Research on Emirati dialect to help children in need of speech-language therapy
ABU DHABI - Language disorders in Emirati children can be detected early because of a new project undertaken by researchers at the United Arab Emirates University in Al Ain. The university’s Department of Linguistics has mapped out the Emirati dialect in a database.
The research entails information that could benefit researchers around the world. Emirati Arabic is one of the few dialects that have yet to be studied in depth in early childhood.
Six young Emirati children speaking with caregivers at home formed the bulk of the groundbreaking research, which was compiled in a database called the Emirati Arabic Language Acquisition Corpus (EMALAC).
Dimitrios Ntelitheos, an associate professor at the Department of Linguistics at the university, spoke of the importance of such a compilation considering the lack of Emirati specialists, speech therapists and language disorder experts in the UAE.
“There are only about two or three, to my knowledge, who have graduated and they’re from our department,” he said.
“As far as I know, the Health Authority of Abu Dhabi licensed only about two or three Emiratis working in this sector, so those who work in this field in the UAE come from other Arab countries, such as Jordan, Egypt and Syria.”
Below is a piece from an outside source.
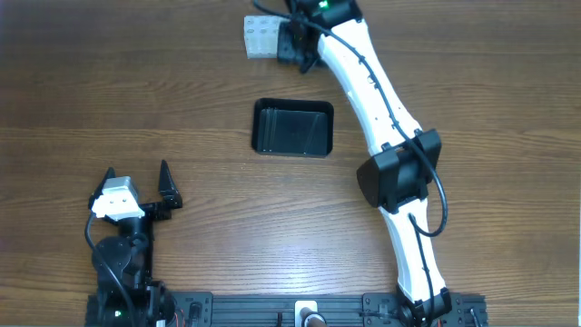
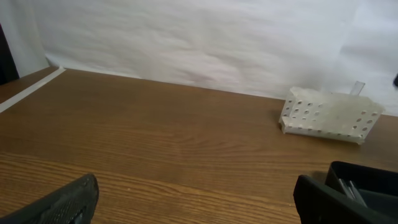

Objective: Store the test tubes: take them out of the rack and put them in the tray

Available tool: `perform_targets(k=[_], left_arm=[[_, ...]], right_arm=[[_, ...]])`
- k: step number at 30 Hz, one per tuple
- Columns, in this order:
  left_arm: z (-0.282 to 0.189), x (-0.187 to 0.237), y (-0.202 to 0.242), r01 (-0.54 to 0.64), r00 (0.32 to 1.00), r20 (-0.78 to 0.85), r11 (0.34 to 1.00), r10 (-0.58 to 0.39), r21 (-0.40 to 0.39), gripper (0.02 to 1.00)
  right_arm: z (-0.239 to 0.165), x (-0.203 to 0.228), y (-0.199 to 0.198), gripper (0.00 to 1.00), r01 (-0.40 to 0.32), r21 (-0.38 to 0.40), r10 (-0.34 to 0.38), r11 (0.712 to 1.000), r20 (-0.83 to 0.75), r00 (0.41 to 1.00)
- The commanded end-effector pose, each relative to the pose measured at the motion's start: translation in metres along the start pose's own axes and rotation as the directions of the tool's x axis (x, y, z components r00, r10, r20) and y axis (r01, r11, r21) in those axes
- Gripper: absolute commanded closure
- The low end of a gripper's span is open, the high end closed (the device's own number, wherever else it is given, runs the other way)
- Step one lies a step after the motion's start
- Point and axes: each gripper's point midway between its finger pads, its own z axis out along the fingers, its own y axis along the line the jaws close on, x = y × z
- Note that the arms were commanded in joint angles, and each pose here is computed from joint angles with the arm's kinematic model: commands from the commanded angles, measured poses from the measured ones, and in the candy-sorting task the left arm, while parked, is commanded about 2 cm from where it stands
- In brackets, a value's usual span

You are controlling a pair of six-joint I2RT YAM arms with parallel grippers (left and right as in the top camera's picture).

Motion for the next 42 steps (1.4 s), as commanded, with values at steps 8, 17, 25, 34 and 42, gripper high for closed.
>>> perform_targets(k=[8,17,25,34,42], left_arm=[[0.000,0.001,-0.001,-0.018,1.000,0.002,1.000,0.018,0.007,0.023],[0.000,0.001,-0.001,-0.018,1.000,0.002,1.000,0.018,0.007,0.020],[0.000,0.001,-0.001,-0.018,1.000,0.002,1.000,0.018,0.007,0.020],[0.000,0.001,-0.001,-0.018,1.000,0.002,1.000,0.018,0.007,0.023],[0.000,0.001,-0.001,-0.018,1.000,0.002,1.000,0.018,0.007,0.023]], right_arm=[[0.001,-0.085,-0.035,0.207,0.086,0.121,-0.119,0.989,0.298,0.947],[0.041,-0.100,-0.017,0.132,0.164,0.121,-0.197,0.979,0.359,0.912],[0.071,-0.096,-0.007,0.154,0.178,0.103,-0.204,0.979,0.365,0.909],[0.086,-0.094,0.012,0.165,0.205,0.047,-0.207,0.978,0.379,0.902],[0.099,-0.091,0.014,0.180,0.218,0.050,-0.220,0.975,0.379,0.899]])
To rectify the situation, Ntelitheos’s department proposed a degree programme in communication sciences and disorders. It would be the first of its kind in the country, with an aim of compiling research from the EMALAC project to include in the curriculum and develop tests for teaching children and adults in language delay.
The project is timely, as no database had existed on Emirati children’s speech development over time, Ntelitheos said. This will allow experts to diagnose potential language delay in children by comparing their speech to what is considered expected of a child that age. “There was no corpus of a typically developed child,” he said. “It’s the first time and it’s a fundamental step in this field.”
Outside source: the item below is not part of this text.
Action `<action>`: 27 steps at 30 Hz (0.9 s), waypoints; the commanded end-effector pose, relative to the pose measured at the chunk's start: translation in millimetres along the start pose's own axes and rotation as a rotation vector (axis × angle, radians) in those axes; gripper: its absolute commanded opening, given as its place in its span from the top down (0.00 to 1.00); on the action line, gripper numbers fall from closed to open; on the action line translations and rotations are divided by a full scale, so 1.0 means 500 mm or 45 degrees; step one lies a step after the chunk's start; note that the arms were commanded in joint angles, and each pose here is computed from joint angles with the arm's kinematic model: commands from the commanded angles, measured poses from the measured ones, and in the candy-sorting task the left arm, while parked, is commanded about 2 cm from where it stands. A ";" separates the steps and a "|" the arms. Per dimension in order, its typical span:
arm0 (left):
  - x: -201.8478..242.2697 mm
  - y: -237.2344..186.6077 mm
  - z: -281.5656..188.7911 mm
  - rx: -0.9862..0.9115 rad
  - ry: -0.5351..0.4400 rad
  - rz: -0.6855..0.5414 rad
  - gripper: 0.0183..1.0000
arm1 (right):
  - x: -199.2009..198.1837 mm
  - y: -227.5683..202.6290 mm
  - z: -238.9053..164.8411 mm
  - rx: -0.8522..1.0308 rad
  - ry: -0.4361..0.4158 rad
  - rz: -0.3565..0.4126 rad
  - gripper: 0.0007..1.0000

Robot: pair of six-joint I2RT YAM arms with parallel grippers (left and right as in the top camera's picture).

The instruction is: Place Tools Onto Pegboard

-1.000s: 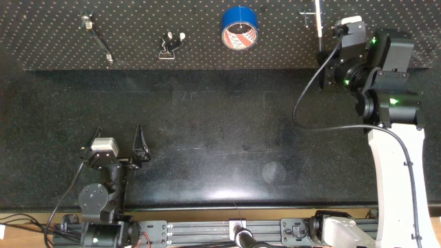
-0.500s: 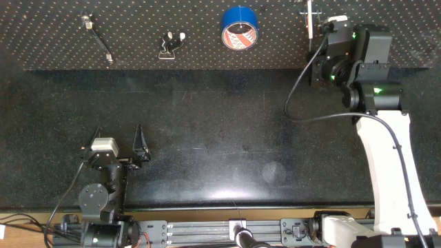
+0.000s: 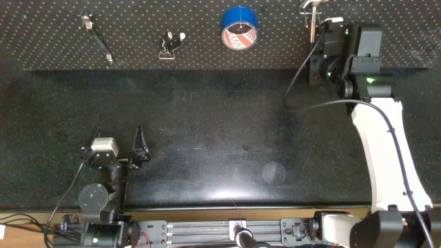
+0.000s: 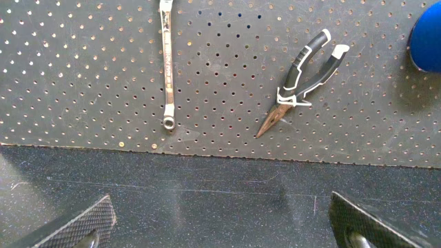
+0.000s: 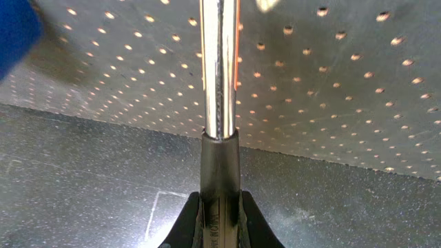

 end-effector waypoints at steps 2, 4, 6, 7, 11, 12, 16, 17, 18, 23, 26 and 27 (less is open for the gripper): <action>0.001 -0.001 -0.001 0.000 -0.002 0.017 0.00 | -0.009 0.000 0.023 0.047 -0.033 0.033 0.79; 0.001 -0.001 -0.001 0.000 -0.002 0.017 0.00 | -0.009 -0.003 0.024 0.057 -0.032 0.035 0.74; 0.001 -0.001 -0.001 0.000 -0.002 0.017 0.00 | -0.009 -0.003 0.024 0.058 -0.031 0.035 0.50; 0.001 -0.001 -0.001 0.000 -0.002 0.017 0.00 | -0.009 -0.003 0.024 0.058 -0.031 0.036 0.47; 0.001 -0.001 -0.001 0.000 -0.002 0.017 0.00 | -0.009 -0.003 0.024 0.058 -0.031 0.035 0.15; 0.001 -0.001 -0.001 0.000 -0.002 0.017 0.00 | -0.009 -0.003 0.023 0.056 -0.031 0.035 0.08; 0.001 -0.001 -0.001 0.000 -0.002 0.017 0.00 | -0.004 0.006 0.000 0.013 -0.035 0.025 0.03; 0.001 -0.001 -0.001 0.000 -0.002 0.017 0.00 | -0.001 0.010 -0.013 -0.009 -0.035 0.020 0.03; 0.001 -0.001 -0.001 0.000 -0.002 0.017 0.00 | 0.005 0.016 -0.031 -0.043 -0.030 0.011 0.03; 0.001 -0.001 -0.001 0.000 -0.002 0.017 0.00 | 0.043 0.041 -0.166 -0.284 -0.026 -0.054 0.03; 0.001 -0.001 -0.001 0.000 -0.002 0.017 0.00 | 0.056 0.043 -0.221 -0.379 -0.033 -0.077 0.03; 0.001 -0.001 -0.001 0.000 -0.002 0.017 0.00 | 0.058 0.043 -0.233 -0.401 -0.036 -0.081 0.03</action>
Point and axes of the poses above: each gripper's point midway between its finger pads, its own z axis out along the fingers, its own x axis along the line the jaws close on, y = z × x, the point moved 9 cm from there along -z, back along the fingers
The database was compiled by a university research assistant over two years starting in 2008. The researcher interacted with her nieces and nephews for 30 minutes every week and recorded the sessions. The six children were aged between 2 and 4 years when the project began.
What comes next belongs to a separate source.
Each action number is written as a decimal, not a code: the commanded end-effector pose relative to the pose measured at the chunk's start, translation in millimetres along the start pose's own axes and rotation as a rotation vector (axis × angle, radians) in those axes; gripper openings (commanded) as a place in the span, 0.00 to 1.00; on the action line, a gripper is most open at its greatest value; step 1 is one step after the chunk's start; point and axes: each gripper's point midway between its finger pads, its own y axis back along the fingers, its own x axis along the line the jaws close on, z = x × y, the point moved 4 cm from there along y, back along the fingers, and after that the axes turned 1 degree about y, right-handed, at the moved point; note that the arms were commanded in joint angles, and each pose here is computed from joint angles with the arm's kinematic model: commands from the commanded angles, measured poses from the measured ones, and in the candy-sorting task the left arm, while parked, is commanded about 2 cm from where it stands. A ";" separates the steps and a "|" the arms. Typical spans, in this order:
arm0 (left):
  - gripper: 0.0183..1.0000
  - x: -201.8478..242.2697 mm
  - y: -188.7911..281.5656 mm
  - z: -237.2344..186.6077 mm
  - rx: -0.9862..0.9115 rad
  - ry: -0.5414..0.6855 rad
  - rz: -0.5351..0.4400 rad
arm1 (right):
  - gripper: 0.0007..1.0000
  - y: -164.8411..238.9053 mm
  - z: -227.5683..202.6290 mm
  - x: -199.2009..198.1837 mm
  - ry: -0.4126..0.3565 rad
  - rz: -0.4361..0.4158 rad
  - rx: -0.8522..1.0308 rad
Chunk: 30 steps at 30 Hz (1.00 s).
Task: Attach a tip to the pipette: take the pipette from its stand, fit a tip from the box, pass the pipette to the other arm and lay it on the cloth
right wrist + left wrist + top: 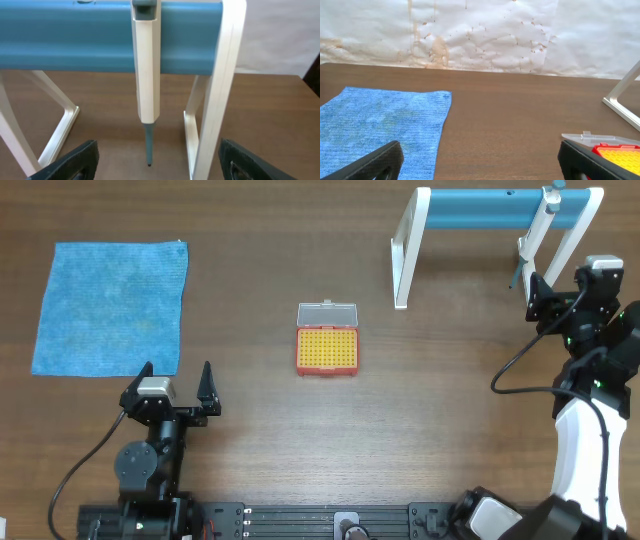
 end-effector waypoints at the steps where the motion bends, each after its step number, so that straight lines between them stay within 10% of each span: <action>1: 1.00 -2.4 0.4 -0.7 0.002 -0.010 -0.016 | 0.79 -22.7 2.8 14.0 0.012 0.086 -0.035; 30: 1.00 -2.4 0.4 -0.7 0.002 -0.010 -0.016 | 0.79 -101.6 -0.3 0.9 -0.010 0.067 -0.108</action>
A total of 41 half-hour recordings were put together, with almost all children — three girls and three boys — speaking approximately 90,000 sentences, including their utterances and language development. Most of the children took part in most of the recordings, while two participated in half of the 41 sessions.
The children were from a middle-class socio-economic background with high school- and university-educated parents, either employed in government positions or staying at home. Their home environment-language was Emirati Arabic, although they were occasionally exposed to a pidgin variety of Arabic and English, spoken by domestic helpers in the house.
“This type of project is a good idea,” said Rashad Bukhash, executive director of architecture at the Dubai Municipality. “I am a man of heritage and I know how important it is to keep everything relative to our heritage, such as traditional games, architecture, language, food and music. It’s part of our history and strengthens our national identity.”
He said new instruments in technology helped facilitate the preservation of local heritage. “It’s vital for us to preserve any element of our history because it truly represents who we are,” he added.
The database provides glimpses of the developmental stages the Emirati Arabic-speaking child undergoes and forms an essential picture on which child language development can be mapped.
Research will not stop there. “It’s not enough,” Ntelitheos said. “We need a lot more but it’s something to start with to get an idea of what a child of 3 to 4 years old should be able to produce.”
Another project, in collaboration with Zayed University in Abu Dhabi, will collect data from four children of a younger age. “Our current project starts from around 4 years old but we want the early stages, from around 18 months, when they start producing their first words,” Ntelitheos said.
Eventually, language samples will be gathered from many more children — about 300 to 400 — of different ages. “There is a proposal we have with collaborators from the University of Montreal in which we will try to test non-typically developing Emirati children, for instance, those who have autism and those with special language impairment,” Ntelitheos said.
“We will try to collect a corpus of children who have a language delay and compare it with those with autism, to eventually see what the difference is.”
Such research is strongly needed in the UAE. “Having such tools available for us in the UAE is essential,” said Hessa Alnuaimi, whose 10-year-old son is autistic. “It’s important for us to invest in language impairment solutions as not many people think about it as a major issue. They just assume children will grow without any problems but this will truly help all these families that have encountered any type of language disorders and give us an easier way to tackle them.”